TRY IT: Everything from the line containing "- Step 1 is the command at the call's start" through the line containing "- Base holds" in the listing below should be copied exactly, and nothing more.
****
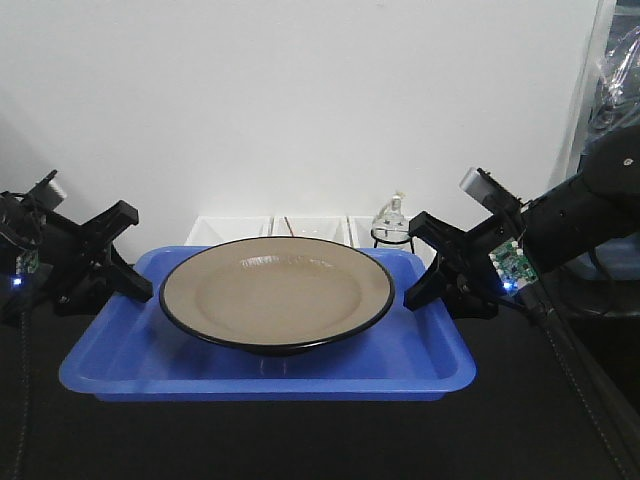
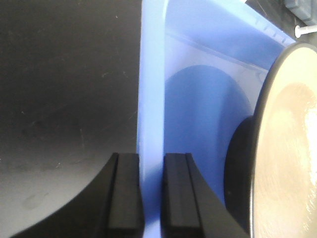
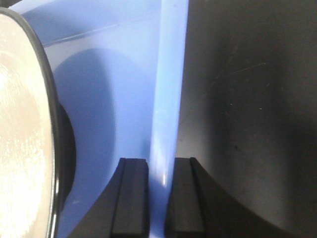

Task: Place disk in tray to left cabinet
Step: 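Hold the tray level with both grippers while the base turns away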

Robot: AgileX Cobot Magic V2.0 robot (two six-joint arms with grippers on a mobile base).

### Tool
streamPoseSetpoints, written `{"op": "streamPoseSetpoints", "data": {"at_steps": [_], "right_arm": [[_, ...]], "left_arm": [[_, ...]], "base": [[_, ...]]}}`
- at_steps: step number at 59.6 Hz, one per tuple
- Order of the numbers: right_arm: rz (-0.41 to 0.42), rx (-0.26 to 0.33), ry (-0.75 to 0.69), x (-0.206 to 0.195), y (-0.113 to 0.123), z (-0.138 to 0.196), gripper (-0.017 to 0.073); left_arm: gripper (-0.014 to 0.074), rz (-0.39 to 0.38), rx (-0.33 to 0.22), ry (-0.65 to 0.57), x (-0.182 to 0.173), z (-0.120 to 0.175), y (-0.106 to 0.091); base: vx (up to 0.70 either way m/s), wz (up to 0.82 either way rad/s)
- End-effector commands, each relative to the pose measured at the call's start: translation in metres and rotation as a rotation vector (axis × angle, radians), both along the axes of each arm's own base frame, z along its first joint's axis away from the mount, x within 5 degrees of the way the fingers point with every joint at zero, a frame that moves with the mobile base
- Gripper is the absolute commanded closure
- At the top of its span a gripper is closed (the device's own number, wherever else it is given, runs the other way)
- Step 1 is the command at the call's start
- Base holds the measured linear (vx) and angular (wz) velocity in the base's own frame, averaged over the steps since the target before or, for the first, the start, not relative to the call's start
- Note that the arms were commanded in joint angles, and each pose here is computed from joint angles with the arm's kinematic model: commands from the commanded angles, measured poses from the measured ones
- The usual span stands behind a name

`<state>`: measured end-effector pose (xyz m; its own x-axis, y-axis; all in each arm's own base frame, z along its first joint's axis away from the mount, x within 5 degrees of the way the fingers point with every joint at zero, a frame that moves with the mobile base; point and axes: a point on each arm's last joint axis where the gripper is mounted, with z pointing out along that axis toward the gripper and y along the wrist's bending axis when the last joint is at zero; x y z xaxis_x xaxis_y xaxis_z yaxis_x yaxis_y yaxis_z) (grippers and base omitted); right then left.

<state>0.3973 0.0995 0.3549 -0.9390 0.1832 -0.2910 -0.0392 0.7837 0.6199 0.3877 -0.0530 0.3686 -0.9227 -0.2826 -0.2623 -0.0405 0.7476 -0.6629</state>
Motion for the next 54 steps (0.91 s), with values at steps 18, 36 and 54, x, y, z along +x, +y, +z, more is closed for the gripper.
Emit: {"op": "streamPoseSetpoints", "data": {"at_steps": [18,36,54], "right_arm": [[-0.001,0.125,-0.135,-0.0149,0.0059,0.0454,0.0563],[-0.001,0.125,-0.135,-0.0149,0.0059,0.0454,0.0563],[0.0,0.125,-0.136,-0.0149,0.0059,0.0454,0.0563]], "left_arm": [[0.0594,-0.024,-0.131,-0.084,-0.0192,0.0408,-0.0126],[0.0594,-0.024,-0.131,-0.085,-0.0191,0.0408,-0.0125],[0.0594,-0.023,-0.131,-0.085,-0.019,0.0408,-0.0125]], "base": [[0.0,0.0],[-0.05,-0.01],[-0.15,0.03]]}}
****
SOLUTION BELOW:
- Step 1 is the command at the call's start
- Base holds the measured linear (vx) and angular (wz) velocity in the base's own frame, averaged over the steps since the target before or, for the first, the start, not relative to the call's start

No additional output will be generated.